Dans le cadre d’un séminaire de formation en pathologie judiciaire destiné aux coroners du Québec et organisé par le Laboratoire de sciences judiciaires et de médecine légale (LSJML), le coroner drummondvillois Yvon Garneau a pris connaissance de statistiques impressionnantes concernant les facultés affaiblies par des drogues et des médicaments. «C’est renversant; on se rend compte qu’il y a beaucoup plus de drogues qu’on le croit en général chez les automobilistes. D’où l’importance pour la police d’être bien outillée pour réagir», a-t-il indiqué.

La façon de procéder est la suivante : si le policier de première ligne soupçonne qu’un automobiliste a les capacités affaiblies par la drogue et un médicament, il demande l’intervention d’un agent évaluateur qui rencontre le suspect amené au poste de police où une série d’examens standardisés est alors effectuée en 12 étapes (alcotest, dilatation de la pupille, l’équilibre, les réflexes musculaires, jambe levée, le doigt sur le nez, l’attention psychophysique, le rythme cardiaque, pression sanguine, etc).

L’agent évaluateur termine l’examen par un prélèvement biologique (urine, sang ou salive). Selon un document exclusif obtenu par L’Express, il doit déterminer que le suspect a les capacités affaiblies par l’un des produits identifiés dans l’une des sept catégories de drogues et de médicaments : les dépresseurs (barbituriques, tranquillisants, anti-anxiété) qui ralentissent les opérations du cerveau; les stimulants (cocaïne, crack, méthamphétamine) qui accélèrent le rythme cardiaque et élèvent la pression sanguine; les hallucinogènes (LSD, ecstasy) qui modifient la perception de la réalité; les anesthésiques dissociatifs (PCP) qui inhibent les systèmes neuronaux; les narcotiques analgésiques (opium, codéine, morphine) qui provoquent une certaine euphorie tout en soulageant la douleur; les inhalants (essence, peinture), qui altèrent le fonctionnement de la pensée; et le cannabis.

Lorsque l’agent évaluateur est arrivé à la conclusion que le suspect est affecté par l’une des sept familles, il ordonne un prélèvement biologique qui est immédiatement acheminé au Laboratoire de sciences judiciaires et de médecine légale, à Montréal, qui effectue un dépistage toxicologique permettant de confirmer la conclusion de l’agent évaluateur. Si c’est le cas, le procureur aux poursuites criminelles et pénales peut déposer des accusations de facultés affaiblies contre l’individu arrêté.

Pascal Mireault, directeur de la toxicologie et médecine légale au LSJML, indique que le nombre d’analyses effectuées dans son laboratoire est allé en augmentant, passant de 23 en 2009, à 54 en 2010, à 109 en 2011 et à près de 225 en 2012. «Il faut savoir que le Code criminel permet depuis le 2 juillet 2008 d’exiger le prélèvement de certaines matrices biologiques aux conducteurs avec les capacités affaiblies. Et le Québec est en train de rattraper à grande vitesse le retard en cette matière comparativement aux autres provinces canadiennes. Il faut dire que les services de la police doivent faire des efforts organisationnels considérables pour former un policier agent évaluateur, une formation qui exige deux semaines de théorie et une semaine de pratique dans une prison en Arizona. Nous, au LSJML, on peut répondre à la demande en-deçà de cinq mois, souvent en moins de trois mois à cause des nouvelles ressources embauchées pour faire face à ce nouveau mandat».

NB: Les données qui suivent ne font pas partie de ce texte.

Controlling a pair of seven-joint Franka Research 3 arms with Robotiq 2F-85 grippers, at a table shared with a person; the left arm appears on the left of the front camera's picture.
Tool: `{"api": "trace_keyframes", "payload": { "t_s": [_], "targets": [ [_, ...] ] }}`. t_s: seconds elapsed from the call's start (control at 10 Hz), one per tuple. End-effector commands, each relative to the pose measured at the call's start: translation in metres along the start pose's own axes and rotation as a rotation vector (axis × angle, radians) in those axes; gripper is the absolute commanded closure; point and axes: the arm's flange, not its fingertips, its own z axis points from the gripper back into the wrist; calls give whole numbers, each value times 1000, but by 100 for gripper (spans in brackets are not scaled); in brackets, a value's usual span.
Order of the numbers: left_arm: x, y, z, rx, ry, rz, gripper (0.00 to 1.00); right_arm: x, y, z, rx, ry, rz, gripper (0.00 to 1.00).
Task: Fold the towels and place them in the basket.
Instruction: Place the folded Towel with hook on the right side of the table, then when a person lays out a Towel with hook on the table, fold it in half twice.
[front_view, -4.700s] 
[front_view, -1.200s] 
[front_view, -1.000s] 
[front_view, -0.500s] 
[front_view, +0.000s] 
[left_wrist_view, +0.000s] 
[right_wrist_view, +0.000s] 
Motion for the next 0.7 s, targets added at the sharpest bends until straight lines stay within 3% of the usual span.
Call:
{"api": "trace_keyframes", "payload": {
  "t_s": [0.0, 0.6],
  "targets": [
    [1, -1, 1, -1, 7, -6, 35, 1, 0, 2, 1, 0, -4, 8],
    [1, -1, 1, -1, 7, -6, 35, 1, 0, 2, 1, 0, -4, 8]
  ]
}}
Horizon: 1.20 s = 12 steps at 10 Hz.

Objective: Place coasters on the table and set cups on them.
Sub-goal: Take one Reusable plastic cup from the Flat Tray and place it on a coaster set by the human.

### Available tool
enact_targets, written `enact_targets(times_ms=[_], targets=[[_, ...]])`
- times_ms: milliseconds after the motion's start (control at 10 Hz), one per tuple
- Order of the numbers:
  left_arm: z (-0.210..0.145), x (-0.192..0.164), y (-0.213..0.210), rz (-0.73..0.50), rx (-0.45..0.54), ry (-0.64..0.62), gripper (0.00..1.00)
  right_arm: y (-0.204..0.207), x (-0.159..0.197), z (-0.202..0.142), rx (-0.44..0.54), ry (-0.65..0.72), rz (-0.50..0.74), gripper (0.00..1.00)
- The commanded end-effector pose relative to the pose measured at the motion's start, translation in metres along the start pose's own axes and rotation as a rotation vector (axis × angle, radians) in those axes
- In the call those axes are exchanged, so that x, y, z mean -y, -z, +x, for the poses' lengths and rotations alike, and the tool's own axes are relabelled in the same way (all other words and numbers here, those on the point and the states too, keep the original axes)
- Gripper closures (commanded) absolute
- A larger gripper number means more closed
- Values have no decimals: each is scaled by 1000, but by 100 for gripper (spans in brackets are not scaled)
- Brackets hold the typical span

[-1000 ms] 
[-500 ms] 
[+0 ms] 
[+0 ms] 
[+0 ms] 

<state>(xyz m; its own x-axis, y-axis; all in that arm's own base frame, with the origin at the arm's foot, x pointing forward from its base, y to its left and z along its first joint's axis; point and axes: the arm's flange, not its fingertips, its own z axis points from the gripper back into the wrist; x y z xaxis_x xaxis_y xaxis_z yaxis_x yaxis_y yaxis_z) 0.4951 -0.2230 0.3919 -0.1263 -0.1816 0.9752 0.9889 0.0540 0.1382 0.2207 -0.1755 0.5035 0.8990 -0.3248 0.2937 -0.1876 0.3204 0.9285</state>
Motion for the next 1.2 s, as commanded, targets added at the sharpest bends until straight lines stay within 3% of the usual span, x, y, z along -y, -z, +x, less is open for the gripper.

Dans les statistiques que l’équipe de Pascal Mireault a pu compiler, ce qui n’a jamais été fait ailleurs, certaines sont stupéfiantes. «J’ai été surpris par ce que nos analyses ont révélé. Dans un même échantillon, il est commun de détecter plusieurs drogues et médicaments… Vraiment un cocktail impressionnant et dangereux. De plus, le GHB (considéré à tort comme drogue du viol) arrive au troisième rang dans le tableau de la prévalence, après le cannabis et la méthamphétamine. Le GHB ne coûte pas cher, mais ses effets similaires à l’alcool sont extrêmement dangereux», rappelle-t-il.

Pascal Mireault souligne qu’il est rare que le LSJML accorde des entrevues aux médias, mais «il important de faire savoir que la drogue et les médicaments au volant sont maintenant détectables, le but dans tout ça étant de sauver des vies».